For this exercise, print all of the data exactly as given.

**Collected data**
========

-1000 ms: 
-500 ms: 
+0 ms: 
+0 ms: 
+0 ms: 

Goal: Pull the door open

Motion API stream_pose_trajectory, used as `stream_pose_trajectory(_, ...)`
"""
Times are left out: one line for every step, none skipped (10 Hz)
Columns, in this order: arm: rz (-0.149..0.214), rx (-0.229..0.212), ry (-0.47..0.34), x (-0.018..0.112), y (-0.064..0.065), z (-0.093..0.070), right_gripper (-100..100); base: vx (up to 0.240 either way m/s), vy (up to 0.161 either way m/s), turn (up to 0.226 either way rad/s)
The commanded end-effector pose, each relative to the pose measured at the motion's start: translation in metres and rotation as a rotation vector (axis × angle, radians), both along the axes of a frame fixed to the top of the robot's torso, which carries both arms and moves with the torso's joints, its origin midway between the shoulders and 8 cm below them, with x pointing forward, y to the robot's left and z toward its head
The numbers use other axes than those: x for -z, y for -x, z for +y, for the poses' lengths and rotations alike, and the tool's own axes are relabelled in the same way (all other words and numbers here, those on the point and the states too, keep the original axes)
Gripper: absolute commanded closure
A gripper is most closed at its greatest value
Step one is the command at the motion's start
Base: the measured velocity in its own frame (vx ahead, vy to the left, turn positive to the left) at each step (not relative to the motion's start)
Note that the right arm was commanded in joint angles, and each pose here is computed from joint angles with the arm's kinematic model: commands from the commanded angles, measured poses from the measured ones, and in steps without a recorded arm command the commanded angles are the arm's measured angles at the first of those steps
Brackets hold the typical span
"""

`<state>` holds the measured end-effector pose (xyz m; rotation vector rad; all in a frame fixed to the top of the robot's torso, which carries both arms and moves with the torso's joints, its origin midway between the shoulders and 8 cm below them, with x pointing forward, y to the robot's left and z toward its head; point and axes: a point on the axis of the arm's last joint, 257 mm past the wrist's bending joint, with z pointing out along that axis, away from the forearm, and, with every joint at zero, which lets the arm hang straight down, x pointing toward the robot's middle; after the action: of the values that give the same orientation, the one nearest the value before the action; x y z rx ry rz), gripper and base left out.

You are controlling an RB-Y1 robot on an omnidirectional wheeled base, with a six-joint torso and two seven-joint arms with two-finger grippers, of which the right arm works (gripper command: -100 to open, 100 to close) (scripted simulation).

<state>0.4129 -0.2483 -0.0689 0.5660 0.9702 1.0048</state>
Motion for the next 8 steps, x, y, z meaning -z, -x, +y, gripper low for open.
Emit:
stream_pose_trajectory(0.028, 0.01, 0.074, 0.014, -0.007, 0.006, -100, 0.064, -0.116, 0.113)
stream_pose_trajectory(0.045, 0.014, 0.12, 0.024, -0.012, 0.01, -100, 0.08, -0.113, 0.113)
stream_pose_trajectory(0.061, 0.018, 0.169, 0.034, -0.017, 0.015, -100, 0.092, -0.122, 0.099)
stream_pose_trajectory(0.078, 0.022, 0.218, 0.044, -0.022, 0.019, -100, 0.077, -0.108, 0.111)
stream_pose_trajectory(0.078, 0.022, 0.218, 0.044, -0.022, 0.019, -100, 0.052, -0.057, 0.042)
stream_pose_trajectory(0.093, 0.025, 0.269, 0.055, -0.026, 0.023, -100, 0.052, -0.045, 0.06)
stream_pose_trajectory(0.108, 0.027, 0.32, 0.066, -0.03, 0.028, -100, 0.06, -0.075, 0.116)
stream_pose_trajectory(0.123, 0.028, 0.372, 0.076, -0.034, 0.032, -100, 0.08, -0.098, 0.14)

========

**Expected answer**
-1000 ms: 
-500 ms: 
+0 ms: 
+0 ms: 
+0 ms: 

Goal: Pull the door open

Motion API stream_pose_trajectory, used as `stream_pose_trajectory(_, ...)`
"""
Times are left out: one line for every step, none skipped (10 Hz)
Columns, in this order: arm: rz (-0.149..0.214), rx (-0.229..0.212), ry (-0.47..0.34), x (-0.018..0.112), y (-0.064..0.065), z (-0.093..0.070), right_gripper (-100..100); base: vx (up to 0.240 either way m/s), vy (up to 0.161 either way m/s), turn (up to 0.226 either way rad/s)
The commanded end-effector pose, each relative to the pose measured at the motion's start: translation in metres and rotation as a rotation vector (axis × angle, radians), both along the axes of a frame fixed to the top of the robot's torso, which carries both arms and moves with the torso's joints, its origin midway between the shoulders and 8 cm below them, with x pointing forward, y to the robot's left and z toward its head
The numbers use other axes than those: x for -z, y for -x, z for +y, for the poses' lengths and rotations alike, and the tool's own axes are relabelled in the same way (all other words and numbers here, those on the point and the states too, keep the original axes)
Gripper: absolute commanded closure
A gripper is most closed at its greatest value
Step one is the command at the motion's start
Base: the measured velocity in its own frame (vx ahead, vy to the left, turn positive to the left) at each step (not relative to the motion's start)
Note that the right arm was commanded in joint angles, and each pose here is computed from joint angles with the arm's kinematic model: commands from the commanded angles, measured poses from the measured ones, and in steps without a recorded arm command the commanded angles are the arm's measured angles at the first of those steps
Brackets hold the typical span
"""

`<state>` holds the measured end-effector pose (xyz m; rotation vector rad; all in a frame fixed to the top of the robot's torso, which carries both arms and moves with the torso's joints, its origin midway between the shoulders and 8 cm below them, with x pointing forward, y to the robot's left and z toward its head; point and axes: a point on the axis of the arm's last joint, 257 mm past the wrist's bending joint, with z pointing out along that axis, away from the forearm, and, with every joint at zero, which lets the arm hang straight down, x pointing toward the robot's middle; after the action: of the values that give the same orientation, the one nearest the value before the action; x y z rx ry rz), gripper and base left out.

You are controlling an RB-Y1 robot on an omnidirectional wheeled base, with a six-joint torso and two seven-joint arms with two-finger grippers, of which the right arm works (gripper command: -100 to open, 100 to close) (scripted simulation).

<state>0.4129 -0.2483 -0.0689 0.5660 0.9702 1.0048</state>
Motion for the next 8 steps, x, y, z meaning -z, -x, +y, gripper low for open.
Emit:
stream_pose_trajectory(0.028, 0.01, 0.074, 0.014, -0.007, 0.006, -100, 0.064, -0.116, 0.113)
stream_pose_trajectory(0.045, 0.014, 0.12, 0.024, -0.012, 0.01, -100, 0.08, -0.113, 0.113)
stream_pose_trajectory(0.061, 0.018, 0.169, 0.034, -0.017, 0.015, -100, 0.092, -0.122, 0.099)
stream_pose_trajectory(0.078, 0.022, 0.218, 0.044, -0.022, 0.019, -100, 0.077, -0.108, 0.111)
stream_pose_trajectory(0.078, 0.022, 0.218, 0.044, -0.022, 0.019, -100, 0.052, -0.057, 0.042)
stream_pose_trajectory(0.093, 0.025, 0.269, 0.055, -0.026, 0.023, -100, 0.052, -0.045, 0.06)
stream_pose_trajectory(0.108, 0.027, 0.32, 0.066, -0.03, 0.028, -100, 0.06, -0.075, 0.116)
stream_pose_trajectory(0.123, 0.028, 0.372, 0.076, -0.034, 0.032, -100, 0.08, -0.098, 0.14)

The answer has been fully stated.